Kanye West Teaches Us Fame Begets Fame, In Perpetuity

In 2008, when the artist Vincent Desiderio finally put down the brushes on an 8' x 24' painting he’d been working on for five years, the stock markets were in decline but his cancer was in remission. He’d first shown “Sleep” four years earlier in a solo show at Marlborough, the New York gallery that represents him, and it had sold to Seven Bridges, a foundation in Connecticut, but he’d since taken it back to his studio in Ossining, thinking it was incomplete.

“Sleep” depicted 12 naked figures side by side in a bed (eventually he’d add more); he’d meant for it to represent the nights he lay awake with insomnia during his treatment for nasal cancer, with which he’d been diagnosed in 2000. Upon its initial viewing, critics found it especially breathtaking amid his acclaimed catalogue of slit-throat classical ladies and eyeballs in ring boxes; one favorably compared it to both Jose Saramego’s Blindness and The Last Supper. Another critic evaluated Desiderio’s work as “sharply critical of excesses in contemporary culture, notably the glut of images that people compulsively consume, only to be left hungering for more.”

As you surely know by now, Kanye West views this hunger from the other side of the mirror in the video for “Famous,” which riffs on Desiderio’s masterwork but replaces the peaceful anons in the painting with wax approximations of some of the world’s best-known political and cultural figures. In casting his friends and enemies as “nude” participants peacefully sleeping in a bed—really, there’s an interlude in which everyone is snoring, the type of video installation you’d have seen in a super edgy gallery in 1984—West suggests they’re both impervious to their own renown and united in their innocence, sleeping avatars strung up in the Matrix.

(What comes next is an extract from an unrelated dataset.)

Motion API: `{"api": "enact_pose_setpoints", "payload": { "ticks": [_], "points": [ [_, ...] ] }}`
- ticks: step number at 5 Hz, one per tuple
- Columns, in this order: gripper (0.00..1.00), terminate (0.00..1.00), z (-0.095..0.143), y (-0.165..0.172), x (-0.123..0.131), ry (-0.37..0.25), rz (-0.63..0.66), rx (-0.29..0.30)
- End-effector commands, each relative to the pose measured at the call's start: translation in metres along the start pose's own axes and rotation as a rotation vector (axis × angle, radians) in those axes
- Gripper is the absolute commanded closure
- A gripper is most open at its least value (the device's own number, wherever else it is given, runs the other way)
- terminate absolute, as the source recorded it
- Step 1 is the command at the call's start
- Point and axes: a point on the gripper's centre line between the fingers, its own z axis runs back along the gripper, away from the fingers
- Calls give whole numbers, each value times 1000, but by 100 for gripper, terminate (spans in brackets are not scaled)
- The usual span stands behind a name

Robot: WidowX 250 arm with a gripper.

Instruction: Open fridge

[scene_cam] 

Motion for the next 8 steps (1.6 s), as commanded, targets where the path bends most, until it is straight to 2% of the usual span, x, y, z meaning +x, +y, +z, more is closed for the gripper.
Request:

And in attaching himself to Desiderio, who’s considered a master at his craft, West is trying to convince us that this artistic gesture holds some deeper meaning, rather than simply being a sample or a remix of a famous painting.

A remix is fine! It’s a cornerstone of hip-hop! But his depiction is, at once, both noble in its efforts and total bullshit. We’re forever glued to West’s stone-faced visage because of his clear brilliance, cyclical overemphasis of his own persecution, and never-ending success—just today, he announced an industry-upheaving deal with Adidas that will expand his design aspirations and place Yeezy-branded brick-and-mortar shops; his ability to sell namesake items has boosted Adidas’s income and there’s a future in that. But with the “Famous” visuals, he seems to imply that his sleeping beauties are not complicit in their own celebrity, an ironic thesis in a video that imagines his ex-girlfriend in bed with Bill Cosby and George W. Bush. “It’s a comment on fame,” he told Vanity Fair, cannily. Just as, perhaps, Genesis’s 1986 video “Land of Confusion” was a similar comment on fame.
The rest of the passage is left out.